The benefits of working like this are:

we can write our examples from a user perspective (which makes it easy for the business to understand)
we can execute the examples as thinner component or unit style tests (which keeps the runtime down)
we can avoid duplication by using the glue to delegate directly to the unit tests where appropriate
we can run the examples using the whole application stack and begin to thin down the stack using tags once we have built some trust in our initial implementation.

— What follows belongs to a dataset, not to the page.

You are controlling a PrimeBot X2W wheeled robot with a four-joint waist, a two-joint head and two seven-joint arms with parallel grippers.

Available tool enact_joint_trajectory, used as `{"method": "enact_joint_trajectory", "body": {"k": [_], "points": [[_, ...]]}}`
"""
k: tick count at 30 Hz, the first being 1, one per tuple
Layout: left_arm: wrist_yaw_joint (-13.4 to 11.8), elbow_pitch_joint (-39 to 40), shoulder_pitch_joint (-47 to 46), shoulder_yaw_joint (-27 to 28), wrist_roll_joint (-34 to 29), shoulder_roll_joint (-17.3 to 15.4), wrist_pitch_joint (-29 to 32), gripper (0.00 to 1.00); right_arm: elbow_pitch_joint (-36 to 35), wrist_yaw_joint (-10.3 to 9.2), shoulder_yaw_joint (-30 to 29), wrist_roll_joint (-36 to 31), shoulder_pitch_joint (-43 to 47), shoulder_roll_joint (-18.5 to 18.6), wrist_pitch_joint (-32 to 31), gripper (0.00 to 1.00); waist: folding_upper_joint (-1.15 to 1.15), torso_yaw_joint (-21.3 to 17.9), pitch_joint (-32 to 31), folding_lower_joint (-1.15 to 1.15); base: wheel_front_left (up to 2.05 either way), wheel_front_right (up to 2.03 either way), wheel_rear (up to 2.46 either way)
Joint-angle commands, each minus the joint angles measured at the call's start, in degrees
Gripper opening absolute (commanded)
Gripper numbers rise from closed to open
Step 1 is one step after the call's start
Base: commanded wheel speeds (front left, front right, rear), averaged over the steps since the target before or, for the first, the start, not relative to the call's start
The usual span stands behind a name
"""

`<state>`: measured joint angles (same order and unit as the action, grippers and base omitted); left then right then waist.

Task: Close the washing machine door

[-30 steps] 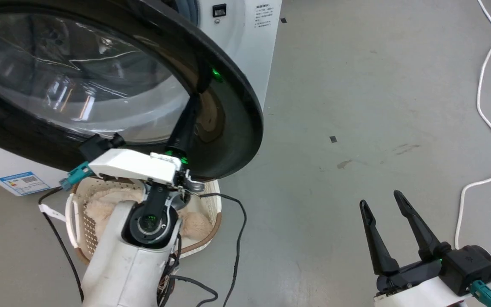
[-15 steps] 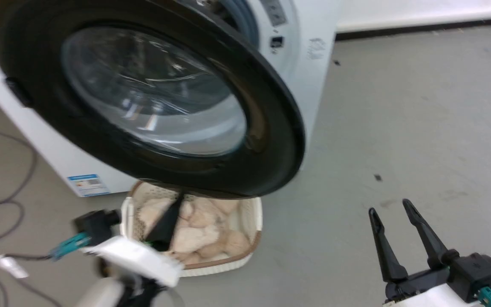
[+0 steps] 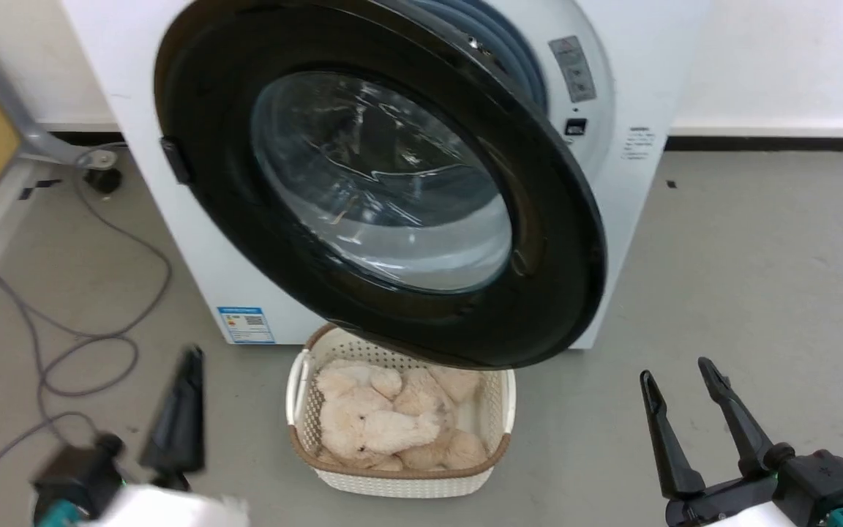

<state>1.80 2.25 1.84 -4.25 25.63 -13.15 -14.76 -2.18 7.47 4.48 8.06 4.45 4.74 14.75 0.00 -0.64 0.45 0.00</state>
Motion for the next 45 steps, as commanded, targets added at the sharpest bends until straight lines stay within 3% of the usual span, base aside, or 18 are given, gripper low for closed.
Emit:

It is the business who should prioritise how to evolve a product, based on their understanding of the customers needs. Face to face communication between the business and the development team can help develop a ubiquitous language that can be used to document the behaviour of the system in a manner that is clear and unambiguous to all concerned. The examples that are produced during these conversations can then be automated, but there is an ongoing tension between the comprehensibility of end-to-end scenarios and the quick feedback of unit tests. Using Cucumber and tags it is possible to write the examples in an end-to-end style, but modify how they are executed (and hence their runtime costs) by applying or removing tags, without adversely affecting the comprehensibility of the example itself.